**Required work:**
Find the word "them" in the listing. Copy out each line where it occurs.

**Exercise input:**
******
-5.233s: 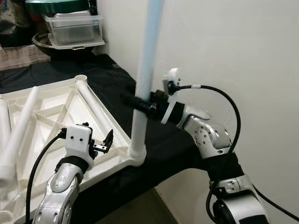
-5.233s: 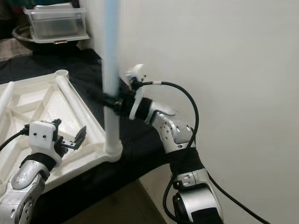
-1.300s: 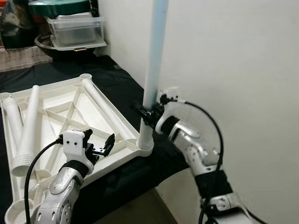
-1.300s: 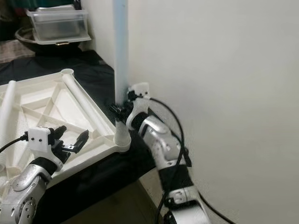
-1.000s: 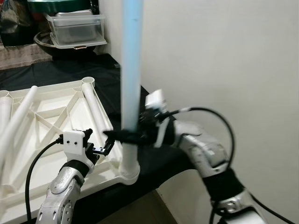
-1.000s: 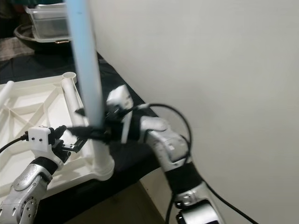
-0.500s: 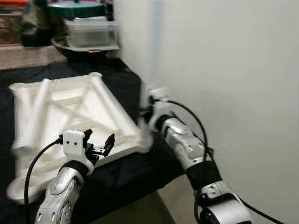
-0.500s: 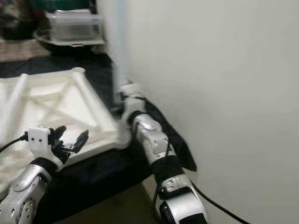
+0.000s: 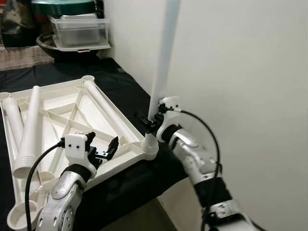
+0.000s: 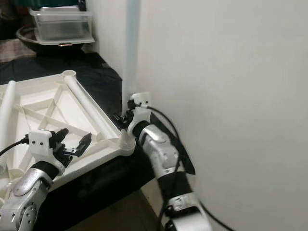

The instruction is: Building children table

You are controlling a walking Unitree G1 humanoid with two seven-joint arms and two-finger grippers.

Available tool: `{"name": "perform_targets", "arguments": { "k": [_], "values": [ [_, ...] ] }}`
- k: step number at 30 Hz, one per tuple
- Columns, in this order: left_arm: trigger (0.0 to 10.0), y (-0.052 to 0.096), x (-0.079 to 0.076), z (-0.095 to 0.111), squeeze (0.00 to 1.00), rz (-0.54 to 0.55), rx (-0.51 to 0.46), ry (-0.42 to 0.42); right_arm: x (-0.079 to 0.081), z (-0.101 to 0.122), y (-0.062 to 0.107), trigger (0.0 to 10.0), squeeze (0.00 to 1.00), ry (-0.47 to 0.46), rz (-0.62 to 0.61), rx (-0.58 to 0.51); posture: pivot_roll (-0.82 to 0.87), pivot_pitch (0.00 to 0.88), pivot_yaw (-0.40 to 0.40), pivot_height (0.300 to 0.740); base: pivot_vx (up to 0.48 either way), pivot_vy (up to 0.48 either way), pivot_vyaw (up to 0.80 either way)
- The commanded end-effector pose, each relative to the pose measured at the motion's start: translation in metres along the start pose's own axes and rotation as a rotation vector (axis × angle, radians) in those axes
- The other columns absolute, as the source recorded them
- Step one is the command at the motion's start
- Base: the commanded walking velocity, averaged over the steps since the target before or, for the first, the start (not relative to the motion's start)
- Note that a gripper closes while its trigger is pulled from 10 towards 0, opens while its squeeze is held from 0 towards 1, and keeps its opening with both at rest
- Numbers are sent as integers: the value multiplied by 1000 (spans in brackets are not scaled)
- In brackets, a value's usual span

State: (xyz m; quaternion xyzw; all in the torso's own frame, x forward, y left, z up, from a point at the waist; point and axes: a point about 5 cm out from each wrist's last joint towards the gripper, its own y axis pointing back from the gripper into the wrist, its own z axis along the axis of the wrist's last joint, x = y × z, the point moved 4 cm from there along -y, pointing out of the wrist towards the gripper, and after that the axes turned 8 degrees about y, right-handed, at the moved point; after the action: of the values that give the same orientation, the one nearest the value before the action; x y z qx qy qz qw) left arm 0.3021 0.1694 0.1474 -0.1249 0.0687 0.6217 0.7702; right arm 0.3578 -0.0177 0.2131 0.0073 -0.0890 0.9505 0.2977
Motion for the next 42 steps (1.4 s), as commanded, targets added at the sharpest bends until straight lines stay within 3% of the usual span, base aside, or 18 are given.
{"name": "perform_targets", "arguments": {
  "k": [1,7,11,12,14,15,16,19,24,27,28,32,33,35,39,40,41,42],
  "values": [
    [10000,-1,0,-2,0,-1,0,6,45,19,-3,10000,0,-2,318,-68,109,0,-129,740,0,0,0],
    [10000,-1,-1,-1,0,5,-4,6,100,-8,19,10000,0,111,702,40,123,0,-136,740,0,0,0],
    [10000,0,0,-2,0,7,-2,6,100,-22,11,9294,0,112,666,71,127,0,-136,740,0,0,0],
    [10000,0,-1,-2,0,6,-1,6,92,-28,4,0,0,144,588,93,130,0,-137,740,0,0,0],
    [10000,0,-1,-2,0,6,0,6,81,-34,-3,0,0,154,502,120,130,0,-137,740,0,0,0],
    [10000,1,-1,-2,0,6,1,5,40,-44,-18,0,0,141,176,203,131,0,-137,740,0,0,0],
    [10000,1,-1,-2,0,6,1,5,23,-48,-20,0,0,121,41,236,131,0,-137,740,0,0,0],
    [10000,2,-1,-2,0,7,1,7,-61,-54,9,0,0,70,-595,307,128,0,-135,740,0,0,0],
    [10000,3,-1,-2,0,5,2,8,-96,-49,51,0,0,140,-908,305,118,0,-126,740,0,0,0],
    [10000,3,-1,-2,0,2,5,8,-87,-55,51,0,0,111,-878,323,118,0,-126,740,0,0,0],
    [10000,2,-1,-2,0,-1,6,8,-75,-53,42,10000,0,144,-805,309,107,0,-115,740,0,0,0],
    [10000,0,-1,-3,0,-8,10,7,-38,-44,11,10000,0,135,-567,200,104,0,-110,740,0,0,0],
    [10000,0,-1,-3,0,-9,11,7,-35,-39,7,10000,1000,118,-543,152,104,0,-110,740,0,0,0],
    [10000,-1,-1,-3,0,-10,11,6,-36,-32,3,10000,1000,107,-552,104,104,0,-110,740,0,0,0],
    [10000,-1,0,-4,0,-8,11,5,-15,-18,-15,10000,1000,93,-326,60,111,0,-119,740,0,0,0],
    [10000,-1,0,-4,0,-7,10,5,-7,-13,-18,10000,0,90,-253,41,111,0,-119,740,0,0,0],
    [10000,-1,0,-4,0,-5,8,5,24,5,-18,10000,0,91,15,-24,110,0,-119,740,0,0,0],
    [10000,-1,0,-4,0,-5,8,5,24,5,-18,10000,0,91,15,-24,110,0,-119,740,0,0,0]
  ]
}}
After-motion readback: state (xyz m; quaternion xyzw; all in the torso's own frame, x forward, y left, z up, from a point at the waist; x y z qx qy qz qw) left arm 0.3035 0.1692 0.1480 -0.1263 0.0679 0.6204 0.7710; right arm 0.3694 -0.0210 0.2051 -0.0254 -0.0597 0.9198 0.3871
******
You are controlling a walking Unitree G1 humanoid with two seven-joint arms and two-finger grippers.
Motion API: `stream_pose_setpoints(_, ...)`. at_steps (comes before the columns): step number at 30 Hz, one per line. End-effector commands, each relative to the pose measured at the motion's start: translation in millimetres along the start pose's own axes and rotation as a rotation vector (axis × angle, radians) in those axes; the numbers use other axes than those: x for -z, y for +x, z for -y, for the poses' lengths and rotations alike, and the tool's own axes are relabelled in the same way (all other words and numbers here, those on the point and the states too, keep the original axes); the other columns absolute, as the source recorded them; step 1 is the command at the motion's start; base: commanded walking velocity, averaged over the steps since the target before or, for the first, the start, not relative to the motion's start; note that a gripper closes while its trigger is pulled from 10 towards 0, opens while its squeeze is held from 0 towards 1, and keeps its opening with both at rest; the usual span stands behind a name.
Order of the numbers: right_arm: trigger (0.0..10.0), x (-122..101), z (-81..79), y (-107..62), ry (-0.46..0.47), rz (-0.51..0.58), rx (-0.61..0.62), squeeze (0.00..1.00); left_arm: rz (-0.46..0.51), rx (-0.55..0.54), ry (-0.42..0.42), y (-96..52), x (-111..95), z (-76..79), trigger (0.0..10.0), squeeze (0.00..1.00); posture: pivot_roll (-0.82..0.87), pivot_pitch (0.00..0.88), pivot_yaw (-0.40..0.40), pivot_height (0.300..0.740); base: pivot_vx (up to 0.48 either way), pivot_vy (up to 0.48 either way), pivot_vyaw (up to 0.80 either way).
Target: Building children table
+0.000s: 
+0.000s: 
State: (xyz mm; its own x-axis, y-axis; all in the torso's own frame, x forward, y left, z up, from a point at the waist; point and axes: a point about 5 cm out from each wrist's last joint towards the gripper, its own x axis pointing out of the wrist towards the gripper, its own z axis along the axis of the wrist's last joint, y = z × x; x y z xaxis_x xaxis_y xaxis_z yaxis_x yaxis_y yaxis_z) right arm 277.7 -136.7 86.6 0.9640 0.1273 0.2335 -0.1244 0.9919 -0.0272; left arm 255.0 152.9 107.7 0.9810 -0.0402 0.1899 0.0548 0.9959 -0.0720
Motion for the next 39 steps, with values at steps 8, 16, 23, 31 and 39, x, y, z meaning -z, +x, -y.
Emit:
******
**Answer to this problem:**
- The other columns absolute, as the source recorded them
Motion API: `stream_pose_setpoints(_, ...)`. at_steps (comes before the columns): step number at 30 Hz, one per line. End-effector commands, each relative to the pose measured at the motion's start: translation in millimetres along the start pose's own axes and rotation as a rotation vector (axis × angle, radians) in those axes; the numbers use other axes than those: x for -z, y for +x, z for -y, for the poses' lengths and rotations alike, and the tool's own axes are relabelled in the same way (all other words and numbers here, those on the point and the states too, keep the original axes); the other columns absolute, as the source recorded them; step 1 is the command at the motion's start; base: commanded walking velocity, averaged over the steps since the target before or, for the first, the start, not relative to the motion's start; note that a gripper closes while its trigger is pulled from 10 towards 0, opens while its squeeze is held from 0 towards 1, and keeps its opening with both at rest; the usual span stands behind a name.

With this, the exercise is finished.